This lines the fibrous capsule, and lines the ligament of the head of femur. It also surrounds the fat pad of the acetabular fossa and covers the acetabular labrum. [At the femoral attachment of the capsule, it is reflected back along the femoral neck]. There is a prolongation of the synovial capsule beyond the free inferior margin of the fibrous capsule posteriorly. Here it serves as the bursa for the tendon of the obturator externus muscle. Movements of the hip joint The hip joint is capable of a wide range of movements. These include (i) extension and flexion (ii) abduction and adduction (iii) medial and lateral rotation and (iv) circumduction. Blood supply of the hip joint Arteries of the hip joint are branches of the medial and lateral circumflex femoral arteries, the inferior gluteal artery and the deep division of the superior gluteal artery. The proximal part of the head of femur remains separated from its distal part and neck by an epiphyseal plate. This is the situation up to the age of 18 20 years when fusion of the two parts finally occurs. Before fusion, the proximal part receives its blood supply from a small branch of the obturator artery which travels within the ligament of the head of femur.

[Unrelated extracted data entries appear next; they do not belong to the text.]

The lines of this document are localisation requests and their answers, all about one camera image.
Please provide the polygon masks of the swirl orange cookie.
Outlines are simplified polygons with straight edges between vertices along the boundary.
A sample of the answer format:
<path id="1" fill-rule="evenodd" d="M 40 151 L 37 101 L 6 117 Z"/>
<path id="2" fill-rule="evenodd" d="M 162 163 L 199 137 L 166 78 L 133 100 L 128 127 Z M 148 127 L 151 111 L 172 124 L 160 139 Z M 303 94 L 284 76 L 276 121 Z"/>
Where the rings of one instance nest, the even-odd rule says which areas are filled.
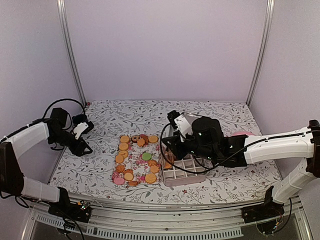
<path id="1" fill-rule="evenodd" d="M 115 171 L 117 173 L 123 173 L 126 170 L 126 167 L 122 164 L 119 164 L 115 167 Z"/>

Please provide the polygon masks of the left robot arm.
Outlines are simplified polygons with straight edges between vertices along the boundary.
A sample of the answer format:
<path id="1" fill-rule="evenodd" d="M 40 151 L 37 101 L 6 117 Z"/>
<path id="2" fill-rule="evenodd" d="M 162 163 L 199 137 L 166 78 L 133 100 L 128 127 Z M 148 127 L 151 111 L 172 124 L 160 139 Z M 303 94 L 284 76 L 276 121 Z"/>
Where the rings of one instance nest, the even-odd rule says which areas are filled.
<path id="1" fill-rule="evenodd" d="M 88 203 L 84 200 L 73 203 L 65 188 L 51 186 L 23 172 L 36 172 L 36 165 L 45 155 L 43 151 L 36 151 L 45 142 L 53 148 L 66 148 L 76 157 L 93 152 L 83 135 L 90 132 L 94 124 L 82 113 L 72 117 L 71 127 L 67 128 L 69 117 L 66 110 L 56 107 L 49 117 L 36 119 L 1 139 L 0 191 L 5 198 L 48 204 L 52 215 L 87 222 L 92 212 Z"/>

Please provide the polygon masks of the metal serving tongs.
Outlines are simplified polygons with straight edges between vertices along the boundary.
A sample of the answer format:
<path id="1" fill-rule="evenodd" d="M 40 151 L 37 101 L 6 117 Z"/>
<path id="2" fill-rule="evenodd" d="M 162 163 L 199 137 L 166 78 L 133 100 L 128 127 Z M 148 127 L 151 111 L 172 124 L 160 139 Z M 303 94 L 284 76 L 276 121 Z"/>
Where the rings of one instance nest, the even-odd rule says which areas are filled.
<path id="1" fill-rule="evenodd" d="M 175 155 L 171 152 L 170 149 L 166 148 L 164 151 L 164 169 L 170 169 L 172 165 L 175 163 Z"/>

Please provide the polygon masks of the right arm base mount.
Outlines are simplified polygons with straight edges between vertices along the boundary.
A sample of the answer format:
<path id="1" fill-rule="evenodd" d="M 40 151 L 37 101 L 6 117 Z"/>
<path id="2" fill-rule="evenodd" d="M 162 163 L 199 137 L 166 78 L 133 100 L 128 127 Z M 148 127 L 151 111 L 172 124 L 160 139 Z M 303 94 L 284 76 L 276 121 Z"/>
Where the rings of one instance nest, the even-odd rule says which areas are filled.
<path id="1" fill-rule="evenodd" d="M 241 216 L 246 224 L 261 221 L 256 224 L 258 231 L 263 235 L 272 235 L 276 232 L 284 212 L 284 204 L 271 201 L 243 207 Z"/>

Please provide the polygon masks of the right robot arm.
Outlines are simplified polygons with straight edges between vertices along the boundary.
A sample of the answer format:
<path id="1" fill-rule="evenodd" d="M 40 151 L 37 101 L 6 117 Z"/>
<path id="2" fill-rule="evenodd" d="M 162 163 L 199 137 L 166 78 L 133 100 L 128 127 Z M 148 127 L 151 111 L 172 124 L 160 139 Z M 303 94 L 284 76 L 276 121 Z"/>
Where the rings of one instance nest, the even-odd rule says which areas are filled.
<path id="1" fill-rule="evenodd" d="M 300 158 L 298 166 L 281 182 L 269 187 L 261 204 L 244 207 L 241 215 L 245 223 L 257 222 L 284 214 L 284 204 L 291 196 L 320 176 L 320 123 L 310 120 L 308 126 L 272 135 L 235 135 L 226 137 L 217 119 L 197 114 L 168 114 L 173 135 L 160 136 L 178 160 L 187 155 L 212 163 L 205 169 L 217 167 L 246 167 L 263 161 Z"/>

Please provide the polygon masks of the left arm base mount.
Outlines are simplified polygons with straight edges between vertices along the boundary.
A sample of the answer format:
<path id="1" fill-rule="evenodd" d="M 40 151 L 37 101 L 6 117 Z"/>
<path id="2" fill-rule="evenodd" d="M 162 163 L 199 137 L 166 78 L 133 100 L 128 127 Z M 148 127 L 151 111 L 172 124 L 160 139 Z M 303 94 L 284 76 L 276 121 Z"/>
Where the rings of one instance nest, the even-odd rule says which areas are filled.
<path id="1" fill-rule="evenodd" d="M 57 217 L 67 218 L 76 222 L 88 223 L 92 208 L 82 203 L 49 202 L 48 213 Z"/>

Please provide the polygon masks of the metal divided cookie tin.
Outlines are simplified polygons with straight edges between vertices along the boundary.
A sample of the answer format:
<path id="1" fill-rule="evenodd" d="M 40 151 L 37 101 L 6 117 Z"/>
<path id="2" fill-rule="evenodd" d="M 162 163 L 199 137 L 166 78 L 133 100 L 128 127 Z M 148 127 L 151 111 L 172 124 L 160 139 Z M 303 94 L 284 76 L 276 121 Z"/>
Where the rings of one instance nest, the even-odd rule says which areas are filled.
<path id="1" fill-rule="evenodd" d="M 161 163 L 165 166 L 163 156 L 160 159 Z M 202 172 L 207 170 L 208 165 L 203 158 L 194 158 L 192 155 L 187 154 L 181 160 L 175 158 L 174 165 L 183 170 L 175 166 L 169 169 L 164 169 L 164 166 L 161 167 L 162 179 L 166 187 L 197 184 L 202 183 L 206 179 L 206 173 Z"/>

The neck and adjacent part of the head of femur receive their blood supply from the lateral and medial circumflex femoral arteries via retinacula. These two arteries are branches of the deep femoral artery. After fusion of the two parts, the circumflex femoral artery supply becomes more important, and the supply via the ligament of the head of femur becomes minor. Consequently, fractures of the neck of femur in the adult may interrupt blood supply to parts of the head of femur, resulting in slow healing of the fracture or avascular necrosis of head of femur. Nerve supply to the hip joint The joint has four sources of nerve supply (a) femoral nerve (b) sciatic nerve (c) the anterior division of the obturator nerve (d) superior gluteal nerve. Some clinical aspects of the hip joint

(i) Dislocation of the hip joint The nature of the articular surfaces of the hip joint and surrounding ligaments confer a high degree of stability to this joint. Therefore, dislocation is rare, except when extreme forces are involved. Such forces are encountered in car accidents. In these situations, the individual is in a sitting position, so that the hip joint is flexed and the femur medially rotated. In a car collision, there may be a forceful impact of the knee with the dashboard. The force is transmitted through the femur into the hip joint, thus causing dislocation. When this happens, the femoral head is dislodged from the acetabulum and is displaced superiorly along the lateral surface of the ilium. The affected limb is shortened and medially rotated. (ii) Traumatic fracture of the neck of femur The neck of the femur is prone to fracture in individuals who are over sixty years of age. This is mainly due to a condition called osteoporosis(rarefaction, bone becoming more porous) which weakens the femoral neck with advancing age. The condition is more common in women in which osteoporosis is relatively more severe than in men. This is due to hormonal imbalance that follows menopause in women. Under these circumstances, usually a small force [e.g., falling after slipping or tripping on an object] is enough to cause the fracture of the femoral neck. [Such cases are now treated by replacing the upper end and head of femur with a metal or plastic prosthesis]. Fracture of the neck of femur also interferes with blood supply to the femoral head. The latter undergoes ischemic necrosis, also known as avascular necrosis of the head of femur. (iii) Osteoarthritis (degenerative arthritis) This is a painful condition of the hip in which the articular cartilage gets destroyed progressively. This results in bits of the articular cartilage disappearing, so that the articular surfaces are no longer smooth. The resultant direct contact between parts of the articulating bones leads to extreme pain.